**Your task:** Give only the number of lines in the records that include "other".

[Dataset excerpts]
- - - - -

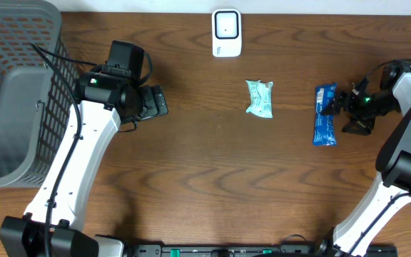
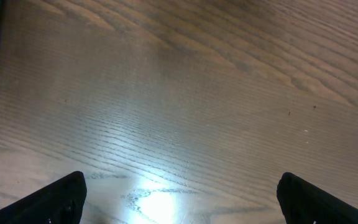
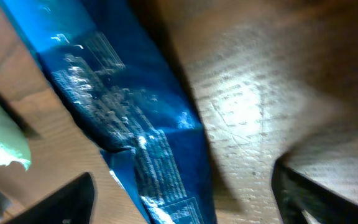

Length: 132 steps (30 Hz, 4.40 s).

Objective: Scan the item barcode

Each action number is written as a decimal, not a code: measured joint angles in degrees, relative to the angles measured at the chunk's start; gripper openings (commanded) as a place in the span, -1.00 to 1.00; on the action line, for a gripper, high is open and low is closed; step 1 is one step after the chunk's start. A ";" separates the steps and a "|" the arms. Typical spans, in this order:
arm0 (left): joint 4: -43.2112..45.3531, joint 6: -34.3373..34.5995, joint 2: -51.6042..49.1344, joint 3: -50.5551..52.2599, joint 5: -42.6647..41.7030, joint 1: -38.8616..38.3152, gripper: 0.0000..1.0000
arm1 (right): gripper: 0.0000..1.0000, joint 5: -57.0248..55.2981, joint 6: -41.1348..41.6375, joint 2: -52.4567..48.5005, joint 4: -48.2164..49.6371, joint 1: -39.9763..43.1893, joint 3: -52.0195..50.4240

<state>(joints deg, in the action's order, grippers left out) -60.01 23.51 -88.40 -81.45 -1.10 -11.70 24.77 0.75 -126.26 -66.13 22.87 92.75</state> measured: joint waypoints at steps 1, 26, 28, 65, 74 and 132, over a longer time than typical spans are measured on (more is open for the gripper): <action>0.00 -0.02 0.00 0.00 0.00 0.00 0.96 | 0.35 -0.26 0.15 0.02 0.35 0.02 -0.28; 0.00 0.00 0.00 0.00 0.00 0.00 0.95 | -0.98 -16.35 2.25 1.29 5.73 -17.31 7.02; 0.00 -0.02 0.00 0.00 0.00 0.00 0.96 | -0.97 -21.81 2.47 1.38 5.66 -20.59 7.04; 0.00 -0.02 0.00 0.00 0.00 0.00 0.96 | -0.97 5.66 0.24 4.07 21.53 -8.74 -11.87; 0.00 -0.02 0.00 0.00 0.00 0.00 0.96 | -0.98 -1.27 3.21 5.75 18.53 -10.34 -8.35; 0.00 -0.02 0.00 0.00 0.00 0.00 0.96 | -0.98 -62.25 7.37 9.31 20.35 -37.29 -12.22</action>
<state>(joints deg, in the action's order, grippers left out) -60.01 23.49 -88.40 -81.45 -1.10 -11.70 -37.47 8.12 -116.95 -45.78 -14.41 80.53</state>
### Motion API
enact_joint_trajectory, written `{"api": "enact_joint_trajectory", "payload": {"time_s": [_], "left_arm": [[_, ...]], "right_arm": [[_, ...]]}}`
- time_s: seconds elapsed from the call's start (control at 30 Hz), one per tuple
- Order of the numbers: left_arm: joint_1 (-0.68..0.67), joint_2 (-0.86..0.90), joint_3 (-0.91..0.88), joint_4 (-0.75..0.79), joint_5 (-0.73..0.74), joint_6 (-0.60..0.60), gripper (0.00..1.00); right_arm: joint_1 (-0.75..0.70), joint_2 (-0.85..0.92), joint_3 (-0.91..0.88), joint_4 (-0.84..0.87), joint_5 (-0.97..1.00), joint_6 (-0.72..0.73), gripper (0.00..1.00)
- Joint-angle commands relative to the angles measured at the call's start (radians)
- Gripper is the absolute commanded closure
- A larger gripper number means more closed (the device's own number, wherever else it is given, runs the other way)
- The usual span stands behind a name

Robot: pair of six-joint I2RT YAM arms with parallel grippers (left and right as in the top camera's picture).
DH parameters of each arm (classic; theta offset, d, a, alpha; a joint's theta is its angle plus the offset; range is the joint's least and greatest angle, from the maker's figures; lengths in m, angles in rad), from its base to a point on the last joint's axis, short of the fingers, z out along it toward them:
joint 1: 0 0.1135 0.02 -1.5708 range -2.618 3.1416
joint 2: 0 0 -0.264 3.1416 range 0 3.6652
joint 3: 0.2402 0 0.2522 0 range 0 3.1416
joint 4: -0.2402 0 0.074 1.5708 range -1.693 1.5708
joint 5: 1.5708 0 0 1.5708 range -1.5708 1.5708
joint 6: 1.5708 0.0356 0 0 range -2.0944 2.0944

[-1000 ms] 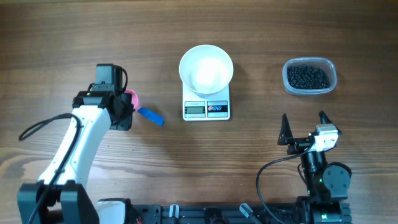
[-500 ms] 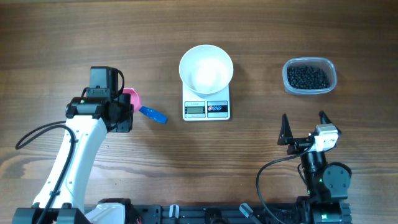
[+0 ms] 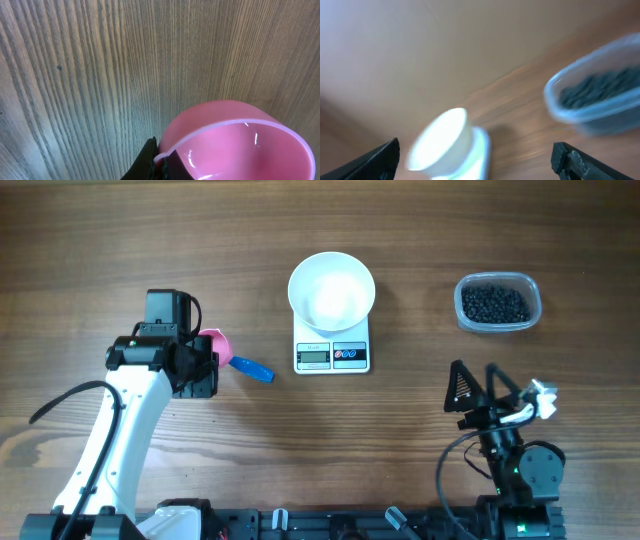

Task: Scoop item into bowl and weigh 150g on scale
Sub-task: 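Rotate the right gripper sideways and move it toward the scoop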

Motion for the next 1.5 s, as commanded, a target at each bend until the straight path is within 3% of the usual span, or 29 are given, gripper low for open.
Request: {"api": "enact_joint_trajectory", "payload": {"time_s": [0.0, 0.03, 0.07, 0.13, 0.2, 0.3, 0.4, 0.6, 0.73, 1.07, 1.27, 1.47], "left_arm": [[0.008, -0.014, -0.003, -0.002, 0.012, -0.020, 0.96], [0.008, -0.014, -0.003, -0.002, 0.023, -0.020, 0.96], [0.008, -0.014, -0.003, -0.002, 0.023, -0.020, 0.96], [0.008, -0.014, -0.003, -0.002, 0.023, -0.020, 0.96], [0.008, -0.014, -0.003, -0.002, 0.023, -0.020, 0.96], [0.008, -0.014, -0.003, -0.002, 0.023, -0.020, 0.96], [0.008, -0.014, -0.003, -0.002, 0.026, -0.020, 0.96], [0.008, -0.014, -0.003, -0.002, 0.037, -0.020, 0.96], [0.008, -0.014, -0.003, -0.002, 0.041, -0.020, 0.96], [0.008, -0.014, -0.003, -0.027, 0.050, -0.020, 0.96], [0.008, -0.014, -0.003, -0.027, 0.057, -0.020, 0.96], [0.008, -0.014, -0.003, -0.027, 0.065, -0.020, 0.96]], "right_arm": [[0.002, 0.027, -0.001, 0.013, -0.156, 0.613, 0.00], [0.002, 0.032, -0.001, 0.016, -0.211, 0.795, 0.00], [0.002, 0.034, -0.001, 0.016, -0.229, 0.867, 0.00], [0.002, 0.034, -0.001, 0.020, -0.242, 0.893, 0.00], [0.002, 0.034, -0.001, 0.021, -0.266, 0.848, 0.00], [0.002, 0.034, -0.001, 0.021, -0.321, 0.628, 0.00], [0.002, 0.034, -0.001, 0.039, -0.431, 0.544, 0.00], [0.002, 0.034, 0.047, 0.035, -0.462, 0.496, 0.01], [0.002, 0.054, 0.111, -0.074, -0.462, 0.444, 0.00], [0.002, 0.317, 0.326, -0.296, -0.568, 0.243, 0.00], [0.002, 0.525, 0.346, -0.247, -0.800, 0.210, 0.00], [0.002, 0.592, 0.346, -0.117, -0.875, 0.215, 0.00]]}}
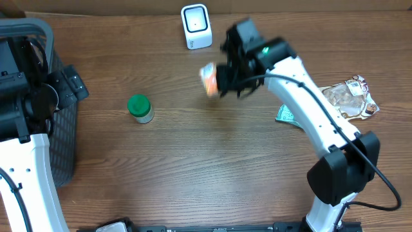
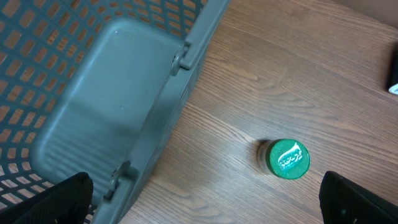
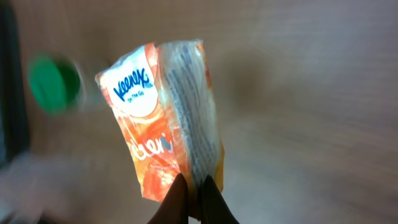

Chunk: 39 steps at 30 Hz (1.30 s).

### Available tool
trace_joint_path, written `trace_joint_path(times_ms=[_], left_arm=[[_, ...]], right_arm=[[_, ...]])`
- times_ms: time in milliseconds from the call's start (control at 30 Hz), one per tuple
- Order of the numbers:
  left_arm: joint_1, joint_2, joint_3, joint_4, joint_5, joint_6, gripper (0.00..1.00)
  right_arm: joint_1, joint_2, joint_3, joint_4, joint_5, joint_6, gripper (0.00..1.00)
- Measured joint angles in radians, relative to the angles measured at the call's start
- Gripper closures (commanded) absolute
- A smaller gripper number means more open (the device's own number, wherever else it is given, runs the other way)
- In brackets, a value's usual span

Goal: Scan the item barcode
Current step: 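Hold the orange tissue pack in front of the scanner window, then carry the orange tissue pack right and release it by the pile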

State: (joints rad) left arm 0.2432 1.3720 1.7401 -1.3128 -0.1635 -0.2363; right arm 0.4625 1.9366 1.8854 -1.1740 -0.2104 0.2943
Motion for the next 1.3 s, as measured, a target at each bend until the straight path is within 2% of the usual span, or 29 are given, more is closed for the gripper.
trace_joint_path(times_ms=[100,200,300,467,700,967,1300], left_arm=[[0.000,0.000,0.000,-0.001,0.000,0.000,0.00],[0.000,0.000,0.000,0.000,0.000,0.000,0.00],[0.000,0.000,0.000,0.000,0.000,0.000,0.00],[0.000,0.000,0.000,0.000,0.000,0.000,0.00],[0.000,0.000,0.000,0.000,0.000,0.000,0.00],[0.000,0.000,0.000,0.000,0.000,0.000,0.00],[0.000,0.000,0.000,0.000,0.000,0.000,0.00]], right_arm=[[0.004,0.019,0.200,0.000,0.175,-0.007,0.96],[0.014,0.033,0.297,0.088,0.334,-0.040,0.96],[0.031,0.060,0.319,0.226,0.463,-0.103,0.96],[0.063,0.204,0.322,0.548,0.637,-0.238,0.96],[0.071,0.431,0.321,0.896,0.718,-0.492,0.96],[0.071,0.604,0.321,1.024,0.797,-0.766,0.96],[0.071,0.656,0.321,1.035,0.832,-0.845,0.96]])
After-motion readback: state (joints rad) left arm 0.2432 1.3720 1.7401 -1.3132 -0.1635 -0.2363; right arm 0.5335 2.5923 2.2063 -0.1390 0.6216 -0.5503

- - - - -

**Exercise result:** 2